The problem => Copy out the data from the line containing "Each request in" to its last line, exactly. No pictures.

____________

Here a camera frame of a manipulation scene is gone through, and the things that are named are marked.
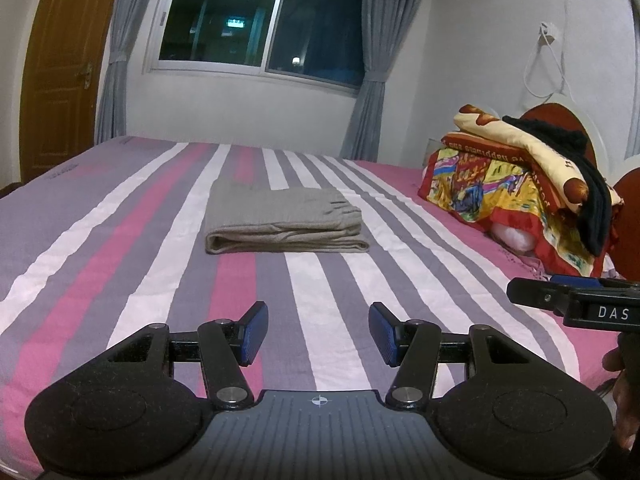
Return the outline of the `right hand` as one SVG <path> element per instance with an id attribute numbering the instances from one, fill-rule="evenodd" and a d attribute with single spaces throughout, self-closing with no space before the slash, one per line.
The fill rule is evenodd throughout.
<path id="1" fill-rule="evenodd" d="M 614 438 L 621 448 L 630 448 L 639 431 L 639 334 L 620 333 L 617 347 L 602 358 L 602 366 L 620 373 L 613 388 Z"/>

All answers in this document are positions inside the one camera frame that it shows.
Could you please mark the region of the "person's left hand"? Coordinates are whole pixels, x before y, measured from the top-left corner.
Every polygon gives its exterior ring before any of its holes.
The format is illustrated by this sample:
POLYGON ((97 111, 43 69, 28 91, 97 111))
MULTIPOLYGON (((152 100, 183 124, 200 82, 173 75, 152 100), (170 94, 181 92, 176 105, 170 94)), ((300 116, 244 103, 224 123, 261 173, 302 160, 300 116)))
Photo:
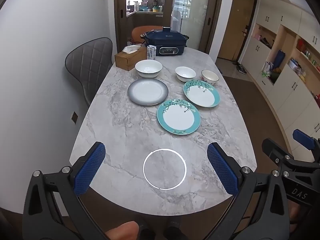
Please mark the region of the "person's left hand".
POLYGON ((130 221, 108 230, 105 235, 110 240, 136 240, 138 233, 139 225, 135 221, 130 221))

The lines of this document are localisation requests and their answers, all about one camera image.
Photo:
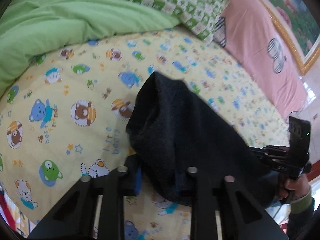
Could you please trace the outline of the right hand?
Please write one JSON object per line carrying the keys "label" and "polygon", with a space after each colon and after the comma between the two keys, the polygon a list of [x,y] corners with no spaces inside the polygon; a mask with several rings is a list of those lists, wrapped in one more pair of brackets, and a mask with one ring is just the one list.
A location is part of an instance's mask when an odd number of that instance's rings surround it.
{"label": "right hand", "polygon": [[289,196],[289,191],[293,192],[293,200],[305,197],[311,189],[307,174],[303,173],[297,180],[287,178],[283,174],[278,176],[278,199],[282,200]]}

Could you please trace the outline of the dark sleeved right forearm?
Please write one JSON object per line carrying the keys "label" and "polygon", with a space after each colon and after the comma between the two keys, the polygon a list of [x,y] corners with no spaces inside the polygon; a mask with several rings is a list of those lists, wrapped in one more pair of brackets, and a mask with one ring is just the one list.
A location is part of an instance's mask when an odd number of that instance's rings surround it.
{"label": "dark sleeved right forearm", "polygon": [[313,217],[315,200],[312,197],[311,189],[308,194],[291,204],[291,213],[287,224],[286,234],[289,239],[296,239],[307,227]]}

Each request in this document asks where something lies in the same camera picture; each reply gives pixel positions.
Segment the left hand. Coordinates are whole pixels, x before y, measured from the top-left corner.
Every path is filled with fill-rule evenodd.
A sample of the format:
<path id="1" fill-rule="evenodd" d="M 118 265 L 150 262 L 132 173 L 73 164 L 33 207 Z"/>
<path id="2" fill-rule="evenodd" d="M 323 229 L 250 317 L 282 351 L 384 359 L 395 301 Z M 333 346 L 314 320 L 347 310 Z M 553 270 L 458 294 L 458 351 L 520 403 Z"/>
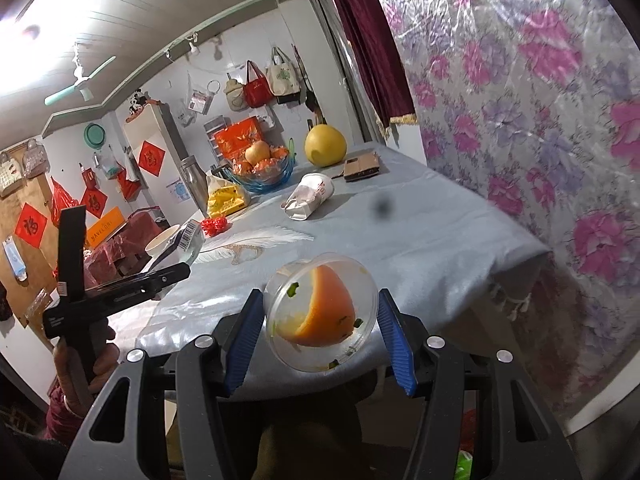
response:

____________

Task solution =>
Each request in this document asks where something lies in the same camera picture; each reply gives pixel positions.
Segment the left hand. Coordinates are whole pixels, x before y, measured from the top-left corner.
Every path is filled with fill-rule evenodd.
A sample of the format:
<path id="1" fill-rule="evenodd" d="M 118 265 L 150 262 L 132 173 L 73 164 L 33 207 Z"/>
<path id="2" fill-rule="evenodd" d="M 323 229 L 250 317 L 282 351 L 384 359 L 395 301 Z M 333 346 L 314 320 L 347 310 Z M 553 270 L 458 294 L 458 351 L 520 403 Z"/>
response:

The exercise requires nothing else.